Virginia’s state legislature voted to extend coverage to many uninsured Virginians. However, the inclusion of requirements that those eligible work a minimum number of hours each month will limit coverage for an estimated 50,000 individuals who would otherwise be eligible for coverage. It is a move that doesn’t acknowledge current labor market realities and is likely to cost the state more to implement. So-called “work requirements” create significant administrative burden for states, and will cost Virginia approximately $1.2 million in the next two years alone.

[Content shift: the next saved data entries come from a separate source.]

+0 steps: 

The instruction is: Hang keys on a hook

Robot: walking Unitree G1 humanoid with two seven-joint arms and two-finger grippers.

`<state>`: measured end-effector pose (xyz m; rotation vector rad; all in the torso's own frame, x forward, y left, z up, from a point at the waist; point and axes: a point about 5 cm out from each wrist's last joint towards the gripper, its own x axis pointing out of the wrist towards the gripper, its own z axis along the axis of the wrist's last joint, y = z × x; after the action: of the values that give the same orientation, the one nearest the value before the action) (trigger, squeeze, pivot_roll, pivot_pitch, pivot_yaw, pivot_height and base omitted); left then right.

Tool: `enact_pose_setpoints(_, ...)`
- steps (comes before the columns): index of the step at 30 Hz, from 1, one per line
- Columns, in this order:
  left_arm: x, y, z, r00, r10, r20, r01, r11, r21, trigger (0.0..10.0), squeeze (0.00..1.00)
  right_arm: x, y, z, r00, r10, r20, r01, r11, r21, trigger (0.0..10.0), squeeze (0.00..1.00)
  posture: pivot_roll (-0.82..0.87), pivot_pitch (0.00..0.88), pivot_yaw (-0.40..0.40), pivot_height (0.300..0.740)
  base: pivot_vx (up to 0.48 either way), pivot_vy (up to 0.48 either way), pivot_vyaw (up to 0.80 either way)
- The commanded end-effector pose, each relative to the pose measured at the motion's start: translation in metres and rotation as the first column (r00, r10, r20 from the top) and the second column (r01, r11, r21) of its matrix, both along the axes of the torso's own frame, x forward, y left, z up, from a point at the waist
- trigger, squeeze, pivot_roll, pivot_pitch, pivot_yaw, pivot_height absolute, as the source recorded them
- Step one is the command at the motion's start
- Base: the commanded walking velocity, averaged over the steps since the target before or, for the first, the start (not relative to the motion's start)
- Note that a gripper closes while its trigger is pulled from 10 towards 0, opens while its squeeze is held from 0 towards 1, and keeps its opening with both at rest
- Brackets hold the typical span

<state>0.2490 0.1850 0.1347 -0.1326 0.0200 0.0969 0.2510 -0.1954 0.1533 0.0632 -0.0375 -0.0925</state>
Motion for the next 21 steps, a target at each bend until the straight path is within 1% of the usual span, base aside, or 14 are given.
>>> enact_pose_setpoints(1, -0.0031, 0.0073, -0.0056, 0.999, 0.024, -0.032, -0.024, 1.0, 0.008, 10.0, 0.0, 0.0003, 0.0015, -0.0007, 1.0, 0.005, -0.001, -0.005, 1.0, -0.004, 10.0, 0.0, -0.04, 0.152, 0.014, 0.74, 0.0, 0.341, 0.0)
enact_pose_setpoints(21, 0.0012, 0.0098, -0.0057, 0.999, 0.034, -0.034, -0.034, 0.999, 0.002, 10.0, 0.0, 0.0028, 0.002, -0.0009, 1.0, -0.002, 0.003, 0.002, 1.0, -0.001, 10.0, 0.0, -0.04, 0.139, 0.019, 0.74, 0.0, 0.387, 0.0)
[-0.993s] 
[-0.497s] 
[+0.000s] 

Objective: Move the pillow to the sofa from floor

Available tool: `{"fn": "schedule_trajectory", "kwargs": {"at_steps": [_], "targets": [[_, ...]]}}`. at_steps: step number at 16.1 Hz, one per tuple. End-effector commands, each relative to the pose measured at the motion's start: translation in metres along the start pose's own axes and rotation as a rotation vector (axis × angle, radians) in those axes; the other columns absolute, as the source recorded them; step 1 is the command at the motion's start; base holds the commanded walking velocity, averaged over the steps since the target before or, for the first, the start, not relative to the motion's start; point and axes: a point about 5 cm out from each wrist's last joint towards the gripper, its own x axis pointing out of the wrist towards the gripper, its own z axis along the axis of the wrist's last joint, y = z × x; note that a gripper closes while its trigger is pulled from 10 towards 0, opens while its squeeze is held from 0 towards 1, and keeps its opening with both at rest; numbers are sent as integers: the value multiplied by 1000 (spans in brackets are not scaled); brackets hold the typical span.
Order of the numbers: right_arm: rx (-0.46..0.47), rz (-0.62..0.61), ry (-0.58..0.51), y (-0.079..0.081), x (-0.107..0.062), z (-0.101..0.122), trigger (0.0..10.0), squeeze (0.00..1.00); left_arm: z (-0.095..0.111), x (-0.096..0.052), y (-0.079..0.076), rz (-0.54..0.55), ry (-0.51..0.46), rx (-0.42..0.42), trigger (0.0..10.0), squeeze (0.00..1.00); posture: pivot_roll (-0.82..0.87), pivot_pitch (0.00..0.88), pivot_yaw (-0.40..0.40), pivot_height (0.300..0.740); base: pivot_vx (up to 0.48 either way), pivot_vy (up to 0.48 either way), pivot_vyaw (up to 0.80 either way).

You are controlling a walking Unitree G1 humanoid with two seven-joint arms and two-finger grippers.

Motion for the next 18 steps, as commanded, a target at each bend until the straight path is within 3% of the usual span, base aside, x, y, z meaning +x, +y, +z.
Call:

Furthermore, work requirements do not address the root causes of poverty, and they generally exacerbate the problem. Data show that almost all adult Medicaid recipients who do not work either have a disability, serve as a caretaker to family, attend school, are retired, or could not find work. These requirements hurt most enrollees, including the most vulnerable, such as children, adults with disabilities and those with substance use disorders, as enrollees wrestle with complex administrative requirements for reporting and documenting their work hours each month.

Let Virginia’s restricted expansion of health coverage be a signal for North Carolina lawmakers to enact better, evidence-based legislation that demonstrates their commitment to promote the health and well-being of all in our state.

Suzy Khachaturyan is an MSW/MPH intern with the Budget & Tax Center, a project of the North Carolina Justice Center.